▶ **WHAT YOU ARE ASKED TO DO**
Across the entries below, how many lines include "body"? Give the number and nothing else.

(Stored records)
※ ※ ※
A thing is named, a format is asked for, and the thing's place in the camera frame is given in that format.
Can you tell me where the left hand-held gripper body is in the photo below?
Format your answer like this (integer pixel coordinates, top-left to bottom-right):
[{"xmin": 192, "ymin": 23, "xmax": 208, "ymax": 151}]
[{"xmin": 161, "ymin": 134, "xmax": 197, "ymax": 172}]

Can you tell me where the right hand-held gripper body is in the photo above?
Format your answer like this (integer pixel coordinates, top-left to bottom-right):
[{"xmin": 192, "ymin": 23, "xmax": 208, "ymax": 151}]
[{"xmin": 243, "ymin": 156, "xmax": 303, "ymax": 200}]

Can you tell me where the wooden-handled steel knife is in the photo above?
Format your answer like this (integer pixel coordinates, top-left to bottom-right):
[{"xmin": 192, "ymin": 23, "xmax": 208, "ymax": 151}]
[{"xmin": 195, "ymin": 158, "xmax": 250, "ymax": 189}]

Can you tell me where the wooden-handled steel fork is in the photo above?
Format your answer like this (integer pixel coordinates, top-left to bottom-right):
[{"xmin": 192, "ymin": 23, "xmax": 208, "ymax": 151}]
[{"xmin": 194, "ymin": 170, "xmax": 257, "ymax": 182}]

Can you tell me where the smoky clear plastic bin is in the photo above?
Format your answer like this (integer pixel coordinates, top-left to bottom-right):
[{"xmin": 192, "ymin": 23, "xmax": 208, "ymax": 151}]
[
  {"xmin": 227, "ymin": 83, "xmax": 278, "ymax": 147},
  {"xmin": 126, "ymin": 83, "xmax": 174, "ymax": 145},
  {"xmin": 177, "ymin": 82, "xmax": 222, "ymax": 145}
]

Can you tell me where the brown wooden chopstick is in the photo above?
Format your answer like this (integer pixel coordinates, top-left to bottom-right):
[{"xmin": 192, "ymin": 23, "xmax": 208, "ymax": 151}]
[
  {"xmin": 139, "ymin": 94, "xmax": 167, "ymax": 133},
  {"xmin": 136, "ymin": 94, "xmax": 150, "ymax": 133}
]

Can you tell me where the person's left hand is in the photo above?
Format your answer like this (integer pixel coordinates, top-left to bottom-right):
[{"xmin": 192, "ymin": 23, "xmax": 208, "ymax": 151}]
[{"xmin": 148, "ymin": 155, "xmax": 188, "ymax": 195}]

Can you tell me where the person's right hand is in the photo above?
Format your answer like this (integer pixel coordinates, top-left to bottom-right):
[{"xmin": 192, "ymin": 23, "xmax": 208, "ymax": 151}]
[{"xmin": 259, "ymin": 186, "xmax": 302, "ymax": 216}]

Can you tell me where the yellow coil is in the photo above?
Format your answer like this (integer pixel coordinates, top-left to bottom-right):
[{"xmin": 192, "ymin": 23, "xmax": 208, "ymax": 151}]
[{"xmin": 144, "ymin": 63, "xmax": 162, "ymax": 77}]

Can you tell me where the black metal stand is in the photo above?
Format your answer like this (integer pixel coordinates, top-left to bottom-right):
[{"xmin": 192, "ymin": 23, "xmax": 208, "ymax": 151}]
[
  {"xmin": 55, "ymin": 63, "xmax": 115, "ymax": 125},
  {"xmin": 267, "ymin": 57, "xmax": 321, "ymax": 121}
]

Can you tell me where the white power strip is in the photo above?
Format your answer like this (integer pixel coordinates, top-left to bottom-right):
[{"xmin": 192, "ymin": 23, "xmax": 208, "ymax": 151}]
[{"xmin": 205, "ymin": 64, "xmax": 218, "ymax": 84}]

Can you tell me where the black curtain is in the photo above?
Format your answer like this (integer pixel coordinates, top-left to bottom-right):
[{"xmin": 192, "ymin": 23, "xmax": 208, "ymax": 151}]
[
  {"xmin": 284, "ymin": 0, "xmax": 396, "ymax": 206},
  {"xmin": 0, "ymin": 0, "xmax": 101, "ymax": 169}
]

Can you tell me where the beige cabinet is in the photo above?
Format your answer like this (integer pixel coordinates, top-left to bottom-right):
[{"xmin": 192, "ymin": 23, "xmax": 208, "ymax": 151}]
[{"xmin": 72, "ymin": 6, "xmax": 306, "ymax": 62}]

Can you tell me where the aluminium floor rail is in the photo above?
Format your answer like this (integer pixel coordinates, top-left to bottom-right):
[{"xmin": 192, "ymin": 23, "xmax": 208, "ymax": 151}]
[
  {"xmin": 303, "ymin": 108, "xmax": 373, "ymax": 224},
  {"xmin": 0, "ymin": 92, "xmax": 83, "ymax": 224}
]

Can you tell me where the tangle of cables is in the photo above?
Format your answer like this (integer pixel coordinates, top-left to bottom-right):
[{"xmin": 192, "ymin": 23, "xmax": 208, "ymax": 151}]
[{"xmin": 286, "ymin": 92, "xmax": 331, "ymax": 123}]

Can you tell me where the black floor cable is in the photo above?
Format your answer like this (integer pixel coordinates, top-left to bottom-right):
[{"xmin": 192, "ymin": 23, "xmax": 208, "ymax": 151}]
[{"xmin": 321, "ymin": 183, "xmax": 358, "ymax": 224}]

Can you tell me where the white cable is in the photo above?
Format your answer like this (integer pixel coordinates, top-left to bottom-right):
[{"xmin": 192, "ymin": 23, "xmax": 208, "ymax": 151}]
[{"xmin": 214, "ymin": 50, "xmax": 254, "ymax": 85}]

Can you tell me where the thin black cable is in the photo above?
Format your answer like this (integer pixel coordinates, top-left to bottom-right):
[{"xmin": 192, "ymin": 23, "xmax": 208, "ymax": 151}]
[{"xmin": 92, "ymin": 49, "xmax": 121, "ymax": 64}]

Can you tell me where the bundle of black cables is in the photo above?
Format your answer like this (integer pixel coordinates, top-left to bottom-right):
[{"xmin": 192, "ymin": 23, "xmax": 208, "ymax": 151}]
※ ※ ※
▶ **WRITTEN RESPONSE**
2